**Exercise prompt:** Please give again, word for word, each line that falls between the line with "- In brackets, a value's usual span" and the end of the data, inclusive.

**Data:**
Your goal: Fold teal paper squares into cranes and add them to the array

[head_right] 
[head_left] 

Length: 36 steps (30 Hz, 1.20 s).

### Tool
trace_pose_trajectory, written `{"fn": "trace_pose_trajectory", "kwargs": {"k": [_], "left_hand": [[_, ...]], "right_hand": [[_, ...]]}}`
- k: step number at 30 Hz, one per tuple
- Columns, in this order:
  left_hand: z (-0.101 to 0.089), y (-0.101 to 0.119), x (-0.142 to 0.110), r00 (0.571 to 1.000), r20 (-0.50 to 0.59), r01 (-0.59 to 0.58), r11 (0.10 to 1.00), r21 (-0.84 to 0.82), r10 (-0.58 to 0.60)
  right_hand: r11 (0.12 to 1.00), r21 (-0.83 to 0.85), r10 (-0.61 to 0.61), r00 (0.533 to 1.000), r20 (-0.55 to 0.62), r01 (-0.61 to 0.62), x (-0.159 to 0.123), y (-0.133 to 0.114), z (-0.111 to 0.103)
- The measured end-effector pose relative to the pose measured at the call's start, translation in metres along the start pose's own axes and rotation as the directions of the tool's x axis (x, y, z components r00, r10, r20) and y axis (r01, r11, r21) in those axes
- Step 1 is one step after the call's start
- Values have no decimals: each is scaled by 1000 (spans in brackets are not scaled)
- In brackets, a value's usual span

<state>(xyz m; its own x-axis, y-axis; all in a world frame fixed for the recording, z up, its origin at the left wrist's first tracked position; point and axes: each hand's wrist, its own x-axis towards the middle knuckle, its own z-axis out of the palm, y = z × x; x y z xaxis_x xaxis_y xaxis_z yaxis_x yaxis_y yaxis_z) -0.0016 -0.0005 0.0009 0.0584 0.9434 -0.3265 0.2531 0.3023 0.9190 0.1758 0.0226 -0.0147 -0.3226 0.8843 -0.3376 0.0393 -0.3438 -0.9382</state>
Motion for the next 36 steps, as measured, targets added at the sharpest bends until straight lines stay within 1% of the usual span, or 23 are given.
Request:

**Task answer:**
- In brackets, a value's usual span

<state>(xyz m; its own x-axis, y-axis; all in a world frame fixed for the recording, z up, its origin at the left wrist's first tracked position; point and axes: each hand's wrist, its own x-axis towards the middle knuckle, its own z-axis out of the palm, y = z × x; x y z xaxis_x xaxis_y xaxis_z yaxis_x yaxis_y yaxis_z) -0.0016 -0.0005 0.0009 0.0584 0.9434 -0.3265 0.2531 0.3023 0.9190 0.1758 0.0226 -0.0147 -0.3226 0.8843 -0.3376 0.0393 -0.3438 -0.9382</state>
Motion for the next 36 steps, as measured, targets added at the sharpest bends until straight lines stay within 1% of the usual span, or 23 are given.
Request:

The answer is complete.